The specific thing this speaks to, which I didn't hear in his comments--and certainly that's fine--is trying to equate a national energy program with the removal of a subsidy to give incentive to an industry at its very beginning stages. Now that the industry is well on its way and doing very well, to consider that you need to give incentive to that doesn't make any sense.
In addressing this bill, the chair raised two questions of admissibility. One of them, in terms of a ways and means motion, is not an increase in taxation at all; it's the removal of a subsidy.
In terms of the relevance of the bill, he applauds the government's action to seek to remove this.

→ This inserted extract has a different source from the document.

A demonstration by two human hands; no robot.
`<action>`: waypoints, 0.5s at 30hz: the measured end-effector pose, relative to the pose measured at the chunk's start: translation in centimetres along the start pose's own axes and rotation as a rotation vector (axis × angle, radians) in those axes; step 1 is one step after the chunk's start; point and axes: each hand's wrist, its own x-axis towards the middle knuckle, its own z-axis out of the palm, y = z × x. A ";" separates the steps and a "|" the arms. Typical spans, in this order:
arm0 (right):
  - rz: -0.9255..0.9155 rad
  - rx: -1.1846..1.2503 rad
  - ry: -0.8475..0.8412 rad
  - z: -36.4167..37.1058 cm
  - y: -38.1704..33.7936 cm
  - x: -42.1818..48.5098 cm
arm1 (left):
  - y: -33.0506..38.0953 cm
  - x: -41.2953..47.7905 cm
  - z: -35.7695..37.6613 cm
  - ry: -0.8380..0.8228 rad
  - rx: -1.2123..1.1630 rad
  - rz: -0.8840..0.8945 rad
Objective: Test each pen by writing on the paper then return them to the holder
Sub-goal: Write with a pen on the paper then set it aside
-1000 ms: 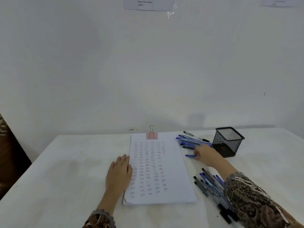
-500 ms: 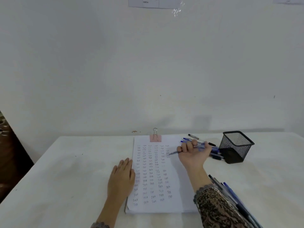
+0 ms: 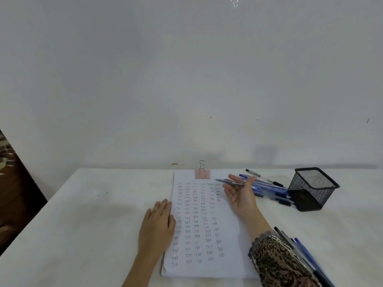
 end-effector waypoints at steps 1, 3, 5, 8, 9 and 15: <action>-0.001 -0.001 -0.017 0.1 0.1 -0.1 | 0.0 0.0 0.0 -0.001 0.009 0.002; -0.022 -0.065 -0.065 0.1 0.2 -0.2 | 0.0 0.0 0.0 -0.003 0.010 0.002; -0.079 -0.257 -0.077 -0.1 0.4 0.0 | 0.0 0.0 0.0 -0.006 0.000 -0.001; -0.272 -0.554 -0.031 -0.5 1.2 0.2 | 0.0 -0.1 0.1 -0.002 -0.017 0.000; -0.342 -0.613 0.001 -0.5 1.4 0.2 | 0.0 -0.1 0.1 -0.002 -0.011 0.002; -0.434 -0.766 -0.023 0.5 1.9 -1.2 | 0.0 -0.1 0.1 0.007 -0.029 -0.007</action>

So in principle he believes, and more importantly his government believes, that this should no longer be there.
This motion we brought forward calls into question the timing and the length of time. The phase-out proposed by the current government doesn't even begin until 2011, and then it follows some years after that. If we believe in the principle and we know it's right, then it's just a basic question of fairness. That's why we brought the motion forward. We have an enormous number of projects being announced right now. No one has ever said on scale or size...of course, oil sands projects are large, and there isn't a small one out there.
I ask that you look across the spectrum at where energy industries are right now. While Alberta and Canada realized there may have been a need in 1996 for an incentive, no sensible person would say there's a need for an incentive for this industry right now.
Why would you give an incentive to an industry that's doing fine on its own? That's not the role of government. That stems from something else, where you start to pick and choose favourites. There's no need for it. There's no rational economic need for it, and there's certainly no environmental need for it.
If the projections go from the current output to upwards of five million barrels a day, which is what industry has on the books, and it is moving quite quickly to this, our concern is how government can credibly and seriously enter into negotiations at the international level about restricting greenhouse gas emissions, and at the same time have an incentive on its books to do more of what all within and outside industry say is one of the most energy intensive and greenhouse gas emitting forms of production. They're counterintuitive points.
All we're pushing forward in this motion is, and I'm waiting for other committee members to suggest that it's not correct.... But why are you giving incentive to an industry that's doing so well? You did it in the past. It was done. To continue on for eight more years is not tax fairness. It absolutely undermines the work of the Minister of the Environment and others when they go on the international scene and suggest that Canada is serious about getting control of greenhouse gas emissions. In effect, we're saying please do more; please do as much as you possibly can before this 2011 phase-out period that will last until 2015 at a minimum.